▸ **Material provided**
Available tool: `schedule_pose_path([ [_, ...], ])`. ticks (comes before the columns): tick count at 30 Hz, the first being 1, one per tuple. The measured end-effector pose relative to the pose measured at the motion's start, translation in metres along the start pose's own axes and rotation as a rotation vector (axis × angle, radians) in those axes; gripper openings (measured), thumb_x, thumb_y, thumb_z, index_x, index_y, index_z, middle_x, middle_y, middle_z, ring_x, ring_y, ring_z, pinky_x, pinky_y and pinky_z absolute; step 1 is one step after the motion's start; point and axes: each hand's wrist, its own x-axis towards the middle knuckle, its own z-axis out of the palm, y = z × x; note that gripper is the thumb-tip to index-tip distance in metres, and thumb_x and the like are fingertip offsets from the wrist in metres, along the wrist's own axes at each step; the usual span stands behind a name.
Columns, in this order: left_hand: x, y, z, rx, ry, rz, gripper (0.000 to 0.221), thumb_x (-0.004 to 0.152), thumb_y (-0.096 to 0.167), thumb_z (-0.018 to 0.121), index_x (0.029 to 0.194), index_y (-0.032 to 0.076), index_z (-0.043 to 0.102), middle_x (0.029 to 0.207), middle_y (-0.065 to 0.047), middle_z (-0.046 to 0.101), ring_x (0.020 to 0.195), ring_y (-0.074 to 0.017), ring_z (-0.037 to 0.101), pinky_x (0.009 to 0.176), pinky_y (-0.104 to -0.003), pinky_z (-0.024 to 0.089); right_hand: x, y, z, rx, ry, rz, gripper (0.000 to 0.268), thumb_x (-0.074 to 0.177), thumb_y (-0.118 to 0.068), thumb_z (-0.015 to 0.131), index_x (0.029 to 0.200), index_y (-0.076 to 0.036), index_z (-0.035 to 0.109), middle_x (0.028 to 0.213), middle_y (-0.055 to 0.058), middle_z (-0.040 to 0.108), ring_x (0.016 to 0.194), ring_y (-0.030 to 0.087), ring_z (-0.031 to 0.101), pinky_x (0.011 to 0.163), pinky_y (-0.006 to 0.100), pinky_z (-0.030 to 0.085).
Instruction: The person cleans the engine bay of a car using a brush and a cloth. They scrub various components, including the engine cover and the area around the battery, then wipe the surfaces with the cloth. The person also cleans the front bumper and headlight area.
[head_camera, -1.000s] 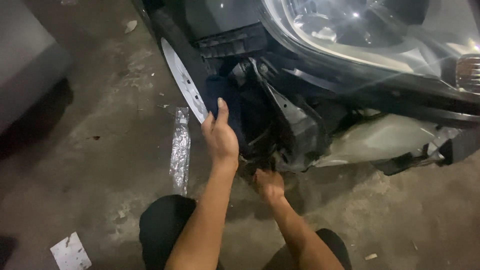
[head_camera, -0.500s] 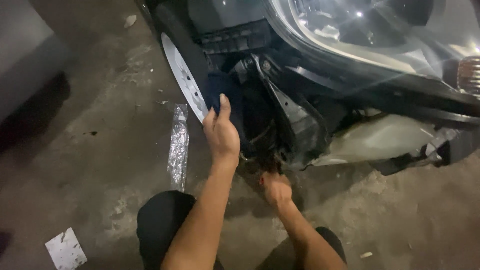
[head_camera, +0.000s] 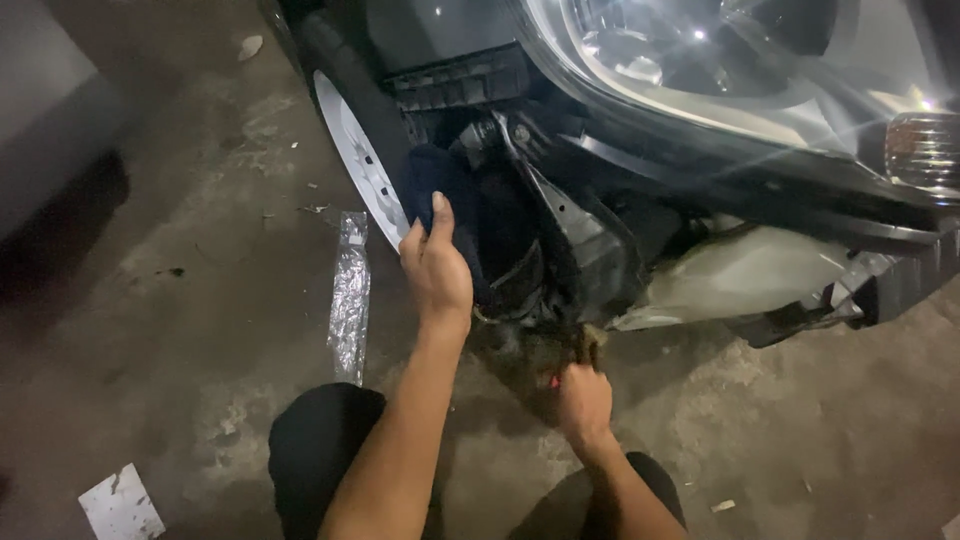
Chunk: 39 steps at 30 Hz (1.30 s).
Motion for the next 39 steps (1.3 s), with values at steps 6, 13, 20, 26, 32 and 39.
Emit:
schedule_pose_path([
  [6,-0.013,0.019,0.012,-0.018,-0.029,-0.021,0.05,0.101,0.048,0.057,0.112,0.003,0.076,0.126,-0.022,0.07,0.116,-0.0325,0.061,0.105,-0.05,0.041,0.009,0.005,-0.001,0.049,-0.194,-0.173,0.015,0.096,-0.01,0.063,0.081,-0.012,0.066,0.067,0.0,0.066,0.06,0.012,0.06,0.06,0.021,0.046],
  [13,-0.008,0.007,0.016,0.028,-0.021,-0.053,0.065,0.101,0.049,0.057,0.134,-0.006,0.063,0.148,-0.031,0.051,0.139,-0.044,0.045,0.117,-0.055,0.031,0.055,-0.034,0.021,-0.011,-0.336,-0.263,0.018,0.093,-0.015,0.061,0.082,-0.014,0.075,0.081,0.004,0.078,0.085,0.022,0.079,0.072,0.036,0.058],
  [20,-0.006,0.027,0.02,0.051,0.004,0.022,0.039,0.102,0.044,0.057,0.092,0.012,0.077,0.099,-0.012,0.078,0.095,-0.019,0.068,0.097,-0.038,0.046,0.035,-0.045,0.047,-0.007,-0.209,-0.213,0.019,0.094,-0.016,0.06,0.085,-0.015,0.077,0.079,0.005,0.076,0.079,0.023,0.078,0.071,0.039,0.06],
  [26,0.002,0.003,0.018,-0.017,-0.011,-0.002,0.044,0.102,0.044,0.058,0.095,0.006,0.079,0.107,-0.016,0.078,0.099,-0.0232,0.069,0.1,-0.04,0.046,0.059,-0.042,0.063,0.138,-0.047,-0.216,0.02,0.091,-0.024,0.061,0.075,-0.017,0.071,0.067,0.004,0.068,0.064,0.022,0.07,0.059,0.035,0.053],
  [32,-0.007,0.029,0.028,-0.046,-0.019,0.051,0.041,0.102,0.039,0.054,0.093,0.005,0.076,0.095,-0.01,0.074,0.088,-0.0205,0.065,0.091,-0.036,0.049,0.02,-0.02,0.072,-0.189,0.122,-0.27,0.033,0.092,-0.016,0.063,0.06,-0.023,0.064,0.054,-0.004,0.062,0.046,0.014,0.058,0.044,0.033,0.047],
  [39,-0.017,0.04,0.024,0.197,-0.013,0.065,0.05,0.098,0.045,0.048,0.108,0.005,0.076,0.119,-0.014,0.072,0.111,-0.0274,0.064,0.104,-0.038,0.041,0.025,0.006,0.09,0.103,-0.001,-0.3,0.046,0.106,-0.041,0.051,0.067,-0.017,0.054,0.063,0.0,0.056,0.051,0.018,0.052,0.045,0.04,0.044],
])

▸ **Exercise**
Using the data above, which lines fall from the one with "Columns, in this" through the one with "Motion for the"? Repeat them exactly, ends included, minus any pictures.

▸ **Solution to the exercise**
Columns, in this order: left_hand: x, y, z, rx, ry, rz, gripper (0.000 to 0.221), thumb_x (-0.004 to 0.152), thumb_y (-0.096 to 0.167), thumb_z (-0.018 to 0.121), index_x (0.029 to 0.194), index_y (-0.032 to 0.076), index_z (-0.043 to 0.102), middle_x (0.029 to 0.207), middle_y (-0.065 to 0.047), middle_z (-0.046 to 0.101), ring_x (0.020 to 0.195), ring_y (-0.074 to 0.017), ring_z (-0.037 to 0.101), pinky_x (0.009 to 0.176), pinky_y (-0.104 to -0.003), pinky_z (-0.024 to 0.089); right_hand: x, y, z, rx, ry, rz, gripper (0.000 to 0.268), thumb_x (-0.074 to 0.177), thumb_y (-0.118 to 0.068), thumb_z (-0.015 to 0.131), index_x (0.029 to 0.200), index_y (-0.076 to 0.036), index_z (-0.035 to 0.109), middle_x (0.028 to 0.213), middle_y (-0.055 to 0.058), middle_z (-0.040 to 0.108), ring_x (0.016 to 0.194), ring_y (-0.030 to 0.087), ring_z (-0.031 to 0.101), pinky_x (0.011 to 0.163), pinky_y (-0.006 to 0.100), pinky_z (-0.030 to 0.085).
Instruction: The person cleans the engine bay of a car using a brush and a cloth. They scrub various components, including the engine cover and the area around the battery, then wipe the surfaces with the cloth. The person also cleans the front bumper and headlight area.
[head_camera, -1.000s] 
[head_camera, -0.500s] 
[head_camera, +0.000s] 
Chunk: 39 steps at 30 Hz (1.30 s).
Motion for the next 39 steps (1.3 s), with values at steps 6, 13, 20, 26, 32 and 39.

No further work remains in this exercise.